* **Assigned task**
Extract, from the listing that follows, each line containing the word "hand".

* **The records**
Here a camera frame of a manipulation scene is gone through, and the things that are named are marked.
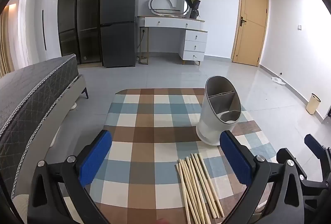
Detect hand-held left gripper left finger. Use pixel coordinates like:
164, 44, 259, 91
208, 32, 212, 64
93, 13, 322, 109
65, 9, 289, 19
27, 130, 113, 224

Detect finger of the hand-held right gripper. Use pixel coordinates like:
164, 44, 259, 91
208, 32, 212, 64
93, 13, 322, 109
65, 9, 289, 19
304, 133, 331, 180
297, 174, 331, 215

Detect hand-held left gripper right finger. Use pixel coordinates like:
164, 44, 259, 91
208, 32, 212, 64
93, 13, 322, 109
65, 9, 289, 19
220, 130, 307, 224

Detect grey utensil holder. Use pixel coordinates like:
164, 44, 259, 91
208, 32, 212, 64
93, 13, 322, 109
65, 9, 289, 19
196, 75, 242, 146

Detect bunch of wooden chopsticks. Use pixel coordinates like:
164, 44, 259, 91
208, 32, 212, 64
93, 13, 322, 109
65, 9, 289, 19
176, 153, 225, 224

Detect cream trash bin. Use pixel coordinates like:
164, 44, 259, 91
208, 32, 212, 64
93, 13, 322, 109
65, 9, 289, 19
306, 93, 321, 114

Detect checkered tablecloth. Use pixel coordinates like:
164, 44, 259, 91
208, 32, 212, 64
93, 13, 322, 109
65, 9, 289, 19
55, 88, 277, 224

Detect grey quilted mattress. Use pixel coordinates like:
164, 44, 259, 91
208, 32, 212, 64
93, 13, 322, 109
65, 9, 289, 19
0, 54, 79, 199

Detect white vanity desk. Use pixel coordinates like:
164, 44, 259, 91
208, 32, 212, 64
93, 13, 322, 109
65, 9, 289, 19
137, 15, 208, 66

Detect white wardrobe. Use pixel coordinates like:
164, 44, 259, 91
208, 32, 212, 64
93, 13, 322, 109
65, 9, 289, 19
26, 0, 62, 62

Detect beige curtain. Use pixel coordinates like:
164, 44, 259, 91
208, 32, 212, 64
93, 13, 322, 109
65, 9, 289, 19
0, 4, 16, 77

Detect yellow wooden door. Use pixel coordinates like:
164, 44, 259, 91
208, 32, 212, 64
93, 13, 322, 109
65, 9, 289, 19
231, 0, 269, 67

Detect dark glass cabinet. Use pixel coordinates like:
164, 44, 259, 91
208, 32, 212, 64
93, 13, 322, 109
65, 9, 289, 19
57, 0, 104, 66

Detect dark grey refrigerator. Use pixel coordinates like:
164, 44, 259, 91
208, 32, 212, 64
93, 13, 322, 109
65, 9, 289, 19
100, 0, 140, 68

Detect black wrapped flower bouquet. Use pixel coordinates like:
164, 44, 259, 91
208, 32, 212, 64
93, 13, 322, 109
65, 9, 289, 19
184, 0, 201, 19

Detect oval vanity mirror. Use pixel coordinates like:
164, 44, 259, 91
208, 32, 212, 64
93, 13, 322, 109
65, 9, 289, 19
148, 0, 190, 18

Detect black power cable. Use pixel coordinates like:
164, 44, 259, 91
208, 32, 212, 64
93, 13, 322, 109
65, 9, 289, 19
137, 29, 148, 64

* **Answer to the exercise**
Detect hand-held left gripper left finger. Use pixel coordinates like:
Detect finger of the hand-held right gripper. Use pixel coordinates like:
Detect hand-held left gripper right finger. Use pixel coordinates like:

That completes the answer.